**TASK DIRECTIONS:** Across all the entries, tally the lines holding the word "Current", and give the number by itself.

**RECORDS FOR PROCESSING:**
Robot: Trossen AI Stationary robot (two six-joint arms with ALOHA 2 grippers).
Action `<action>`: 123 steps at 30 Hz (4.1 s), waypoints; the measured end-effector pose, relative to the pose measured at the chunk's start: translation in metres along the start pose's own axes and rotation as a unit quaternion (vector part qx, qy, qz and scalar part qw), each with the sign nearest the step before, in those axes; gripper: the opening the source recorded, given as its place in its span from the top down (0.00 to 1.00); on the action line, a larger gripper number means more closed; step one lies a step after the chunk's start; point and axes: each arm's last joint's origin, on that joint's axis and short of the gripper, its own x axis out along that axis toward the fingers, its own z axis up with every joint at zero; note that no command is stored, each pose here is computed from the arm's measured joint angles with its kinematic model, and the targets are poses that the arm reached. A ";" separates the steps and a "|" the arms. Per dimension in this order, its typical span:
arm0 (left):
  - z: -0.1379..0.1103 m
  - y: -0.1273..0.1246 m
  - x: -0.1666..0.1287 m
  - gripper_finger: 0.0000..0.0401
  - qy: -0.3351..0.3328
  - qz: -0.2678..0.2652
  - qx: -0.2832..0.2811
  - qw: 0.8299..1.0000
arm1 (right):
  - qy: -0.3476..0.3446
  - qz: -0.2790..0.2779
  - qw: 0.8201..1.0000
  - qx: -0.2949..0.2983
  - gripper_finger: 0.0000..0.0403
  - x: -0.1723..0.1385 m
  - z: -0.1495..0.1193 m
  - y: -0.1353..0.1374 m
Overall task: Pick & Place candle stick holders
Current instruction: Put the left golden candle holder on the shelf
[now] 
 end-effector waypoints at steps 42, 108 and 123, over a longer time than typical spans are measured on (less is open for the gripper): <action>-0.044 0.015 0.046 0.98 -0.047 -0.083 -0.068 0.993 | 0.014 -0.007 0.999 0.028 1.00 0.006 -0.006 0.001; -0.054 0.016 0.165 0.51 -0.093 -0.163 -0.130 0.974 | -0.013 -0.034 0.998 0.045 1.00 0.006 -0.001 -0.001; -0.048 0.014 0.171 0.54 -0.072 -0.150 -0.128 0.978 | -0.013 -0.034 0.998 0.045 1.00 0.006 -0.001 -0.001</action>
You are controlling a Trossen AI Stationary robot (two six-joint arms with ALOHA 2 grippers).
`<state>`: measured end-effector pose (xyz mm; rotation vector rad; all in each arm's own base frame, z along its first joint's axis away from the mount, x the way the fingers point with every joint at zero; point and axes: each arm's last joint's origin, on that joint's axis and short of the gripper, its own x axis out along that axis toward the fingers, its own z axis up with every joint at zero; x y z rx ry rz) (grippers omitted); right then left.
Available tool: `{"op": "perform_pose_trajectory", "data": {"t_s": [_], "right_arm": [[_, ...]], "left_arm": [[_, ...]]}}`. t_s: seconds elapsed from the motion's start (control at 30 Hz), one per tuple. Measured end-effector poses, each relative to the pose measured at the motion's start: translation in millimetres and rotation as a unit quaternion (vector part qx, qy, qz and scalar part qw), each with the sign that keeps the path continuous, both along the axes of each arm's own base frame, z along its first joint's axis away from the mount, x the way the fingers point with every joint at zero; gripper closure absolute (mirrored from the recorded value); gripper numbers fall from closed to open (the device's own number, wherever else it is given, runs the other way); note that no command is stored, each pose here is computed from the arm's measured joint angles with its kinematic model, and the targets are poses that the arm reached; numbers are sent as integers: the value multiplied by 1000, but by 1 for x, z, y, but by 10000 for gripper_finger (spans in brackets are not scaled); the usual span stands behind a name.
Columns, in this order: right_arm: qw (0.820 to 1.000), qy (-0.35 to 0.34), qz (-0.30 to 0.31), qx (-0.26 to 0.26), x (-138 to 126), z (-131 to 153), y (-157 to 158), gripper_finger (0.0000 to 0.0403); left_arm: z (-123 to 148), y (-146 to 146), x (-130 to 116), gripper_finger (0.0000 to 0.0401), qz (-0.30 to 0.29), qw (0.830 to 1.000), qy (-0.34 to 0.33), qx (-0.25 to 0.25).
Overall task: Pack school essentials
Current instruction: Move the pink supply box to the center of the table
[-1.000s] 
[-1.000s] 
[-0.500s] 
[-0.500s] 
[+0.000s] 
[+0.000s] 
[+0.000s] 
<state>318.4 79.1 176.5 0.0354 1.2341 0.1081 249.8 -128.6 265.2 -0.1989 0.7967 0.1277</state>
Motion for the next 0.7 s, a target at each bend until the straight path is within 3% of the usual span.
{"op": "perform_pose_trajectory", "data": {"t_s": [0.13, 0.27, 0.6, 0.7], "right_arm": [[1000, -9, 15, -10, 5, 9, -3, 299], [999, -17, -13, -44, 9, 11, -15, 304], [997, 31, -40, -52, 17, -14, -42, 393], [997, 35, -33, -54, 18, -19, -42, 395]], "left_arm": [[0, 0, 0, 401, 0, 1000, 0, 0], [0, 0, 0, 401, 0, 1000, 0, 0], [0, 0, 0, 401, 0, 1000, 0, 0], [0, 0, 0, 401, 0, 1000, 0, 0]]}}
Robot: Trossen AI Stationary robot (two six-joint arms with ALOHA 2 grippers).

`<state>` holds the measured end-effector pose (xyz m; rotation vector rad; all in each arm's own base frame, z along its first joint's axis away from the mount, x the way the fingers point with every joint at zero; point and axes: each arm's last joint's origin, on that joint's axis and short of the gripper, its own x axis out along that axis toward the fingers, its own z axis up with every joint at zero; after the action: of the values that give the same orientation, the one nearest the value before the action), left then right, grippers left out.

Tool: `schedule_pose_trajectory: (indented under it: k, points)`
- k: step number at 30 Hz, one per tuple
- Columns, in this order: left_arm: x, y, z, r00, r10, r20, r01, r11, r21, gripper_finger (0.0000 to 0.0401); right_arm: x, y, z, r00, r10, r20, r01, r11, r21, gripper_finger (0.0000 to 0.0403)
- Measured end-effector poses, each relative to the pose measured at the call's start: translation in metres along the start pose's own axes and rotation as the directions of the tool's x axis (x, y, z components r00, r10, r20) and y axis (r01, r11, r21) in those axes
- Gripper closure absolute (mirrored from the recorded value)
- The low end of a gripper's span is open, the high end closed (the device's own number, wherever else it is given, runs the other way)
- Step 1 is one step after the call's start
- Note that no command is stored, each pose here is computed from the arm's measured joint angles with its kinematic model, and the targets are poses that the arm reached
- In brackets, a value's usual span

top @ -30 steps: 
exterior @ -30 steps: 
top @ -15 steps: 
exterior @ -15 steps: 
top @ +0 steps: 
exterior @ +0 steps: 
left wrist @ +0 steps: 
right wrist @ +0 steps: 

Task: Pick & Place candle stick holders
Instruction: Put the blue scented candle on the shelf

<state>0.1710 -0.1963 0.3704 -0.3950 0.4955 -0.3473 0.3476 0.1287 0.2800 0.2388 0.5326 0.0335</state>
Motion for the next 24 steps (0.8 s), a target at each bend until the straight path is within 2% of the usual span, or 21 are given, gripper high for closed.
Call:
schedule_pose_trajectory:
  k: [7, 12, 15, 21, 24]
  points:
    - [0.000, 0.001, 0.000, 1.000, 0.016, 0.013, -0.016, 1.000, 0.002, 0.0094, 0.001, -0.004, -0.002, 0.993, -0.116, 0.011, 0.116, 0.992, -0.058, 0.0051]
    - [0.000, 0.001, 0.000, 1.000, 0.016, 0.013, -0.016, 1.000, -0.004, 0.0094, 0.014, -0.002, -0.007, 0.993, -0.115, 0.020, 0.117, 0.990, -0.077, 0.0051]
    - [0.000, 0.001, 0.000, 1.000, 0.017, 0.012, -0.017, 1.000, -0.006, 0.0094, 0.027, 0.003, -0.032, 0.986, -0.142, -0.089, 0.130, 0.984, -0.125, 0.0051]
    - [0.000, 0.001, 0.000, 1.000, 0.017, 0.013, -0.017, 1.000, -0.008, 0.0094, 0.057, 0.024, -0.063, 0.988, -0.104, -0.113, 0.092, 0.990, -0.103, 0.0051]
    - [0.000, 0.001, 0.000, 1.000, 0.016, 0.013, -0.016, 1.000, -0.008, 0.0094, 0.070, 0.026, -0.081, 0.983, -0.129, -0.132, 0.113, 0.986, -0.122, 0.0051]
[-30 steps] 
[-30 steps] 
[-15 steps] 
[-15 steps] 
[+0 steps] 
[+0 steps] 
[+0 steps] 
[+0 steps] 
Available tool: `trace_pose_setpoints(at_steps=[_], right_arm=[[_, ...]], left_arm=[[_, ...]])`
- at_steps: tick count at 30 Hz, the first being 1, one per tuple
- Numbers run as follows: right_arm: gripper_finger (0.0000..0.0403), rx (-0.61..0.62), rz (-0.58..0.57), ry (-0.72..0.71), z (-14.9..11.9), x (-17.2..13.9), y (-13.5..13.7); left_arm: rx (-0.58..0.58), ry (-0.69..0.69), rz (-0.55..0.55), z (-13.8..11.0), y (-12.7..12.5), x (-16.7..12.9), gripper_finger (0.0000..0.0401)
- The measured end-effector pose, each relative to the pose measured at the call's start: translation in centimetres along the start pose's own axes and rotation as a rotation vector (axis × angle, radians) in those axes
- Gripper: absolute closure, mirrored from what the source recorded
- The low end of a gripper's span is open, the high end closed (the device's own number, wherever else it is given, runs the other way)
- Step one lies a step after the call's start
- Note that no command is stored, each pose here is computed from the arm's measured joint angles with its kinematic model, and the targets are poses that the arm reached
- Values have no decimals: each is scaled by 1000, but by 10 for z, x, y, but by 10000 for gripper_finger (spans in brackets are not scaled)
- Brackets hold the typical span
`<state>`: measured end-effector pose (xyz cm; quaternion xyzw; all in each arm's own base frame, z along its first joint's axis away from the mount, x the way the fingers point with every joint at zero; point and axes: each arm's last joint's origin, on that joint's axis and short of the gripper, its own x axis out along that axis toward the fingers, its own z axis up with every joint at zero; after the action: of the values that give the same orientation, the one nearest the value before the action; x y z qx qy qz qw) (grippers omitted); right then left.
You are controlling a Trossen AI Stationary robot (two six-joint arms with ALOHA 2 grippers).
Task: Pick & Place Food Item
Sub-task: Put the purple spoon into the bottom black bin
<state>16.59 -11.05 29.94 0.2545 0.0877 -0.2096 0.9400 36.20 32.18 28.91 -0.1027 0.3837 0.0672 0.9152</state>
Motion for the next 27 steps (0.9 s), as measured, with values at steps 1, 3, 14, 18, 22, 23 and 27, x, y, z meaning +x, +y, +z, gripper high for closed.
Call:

**YOUR RESPONSE:** 2